A BMS-recognised menopause specialist in the UK is defined as an HCP who has obtained the BMS/FSRH Advanced Menopause Certificate, or completed the RCOG/BMS ATSM in menopause care (or equivalent, e.g. the menopause and premature ovarian failure module of the subspecialty training programme in reproductive medicine) and who:
is a member of the BMS attends a National (BMS) or International Menopause Society (IMS, EMAS) conference at least once every three years provides at least 100 menopause-related consultations per year, of which at least 50 are new has the responsibility documented as part of their job plan and discussed at their annual appraisal.
‘Grandfather clause’ (available up to end 2017)
An HCP, who has been practising at Specialist level
a
for at least 10 years but does not have a certificate or completed ATSM as above, can apply to be an approved menopause specialist if he/she:
is a member of the BMS attends a National (BMS) or International Menopause Society conference at least once every three years provides at least 100 menopause-related consultations per year, of which at least 50 are new has the responsibility documented as part of their job plan and discussed at their annual appraisal.
It would remain the responsibility of the specialist to practice within their own areas of expertise and to seek further advice from other relevant specialists as required.
In addition, topic experts already have highly specialised knowledge and experience in particular areas but not necessarily the holistic skills and can be called on for advice when necessary – they should be identified in each region and for example, may include experts on Cardiology, Rheumatology, Gynaecology, Mental Health, Dermatology, Oncology, Haematology, Breast, Clinical genetics, Psychiatry and Endocrinology.

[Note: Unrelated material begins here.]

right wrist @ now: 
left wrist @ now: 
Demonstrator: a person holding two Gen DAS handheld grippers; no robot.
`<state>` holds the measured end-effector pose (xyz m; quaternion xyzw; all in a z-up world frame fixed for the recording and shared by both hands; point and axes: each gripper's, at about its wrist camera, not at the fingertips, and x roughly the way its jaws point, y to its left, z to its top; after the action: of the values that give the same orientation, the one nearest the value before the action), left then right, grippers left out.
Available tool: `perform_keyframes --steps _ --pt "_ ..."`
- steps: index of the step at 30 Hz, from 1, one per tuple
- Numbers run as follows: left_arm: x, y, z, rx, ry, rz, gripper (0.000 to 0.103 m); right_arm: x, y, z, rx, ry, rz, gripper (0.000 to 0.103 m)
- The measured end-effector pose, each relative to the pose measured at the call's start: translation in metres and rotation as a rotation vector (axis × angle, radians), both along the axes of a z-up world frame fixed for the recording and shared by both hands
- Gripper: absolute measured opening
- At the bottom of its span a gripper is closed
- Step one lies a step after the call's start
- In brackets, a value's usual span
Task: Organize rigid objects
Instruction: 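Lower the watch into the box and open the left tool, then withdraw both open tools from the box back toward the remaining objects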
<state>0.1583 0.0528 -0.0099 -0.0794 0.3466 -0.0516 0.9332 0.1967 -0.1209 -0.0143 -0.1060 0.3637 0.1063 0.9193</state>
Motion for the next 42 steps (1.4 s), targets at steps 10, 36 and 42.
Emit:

Expected levels of complexity and practice
Level one – HCPs
Every HCP should have some understanding of the impact of menopause and know where to signpost women for support and advice since women can present in a range of healthcare services.
Level two – HCP with special interest in menopause
HCPs in primary care who have special interest in menopause will see women for menopause-specific consultations. NICE guidelines will be followed and discussions will include symptoms, medication and non-prescribed therapies. Treatments will be monitored as recommended by NICE Quality standard 4, with ongoing discussions of benefits and risks and general health advice will be given. Local pathways will have been developed with route to specialist level menopause service for further advice or referral.
Level three – Menopause specialist
The menopause specialist will have additional knowledge and skills as outlined above, assessing and treating women with complex needs such as multiple treatment failures, premature ovarian insufficiency, complex medical problems, high-risk cancer genes or hormone dependant cancer. Management as recommended by NICE Quality standards 3 and 5 would be included at this level. A menopause specialist would also be responsible for provision of local education and engaging with multidisciplinary teams across specialties with development of local pathways and guidelines, including those for complex cases that fall outside of traditional (or NICE) guidance.
Women with premature ovarian insufficiency should, with consent, have their data anonymously logged onto an international POI registry such as https://poiregistry.net to facilitate research into aetiology, diagnosis and management of this condition.
Conclusion
The BMS vision is a practical and achievable aspiration that will support HCPs with the training and education required to manage mid and later life women. Its progress will be measured annually.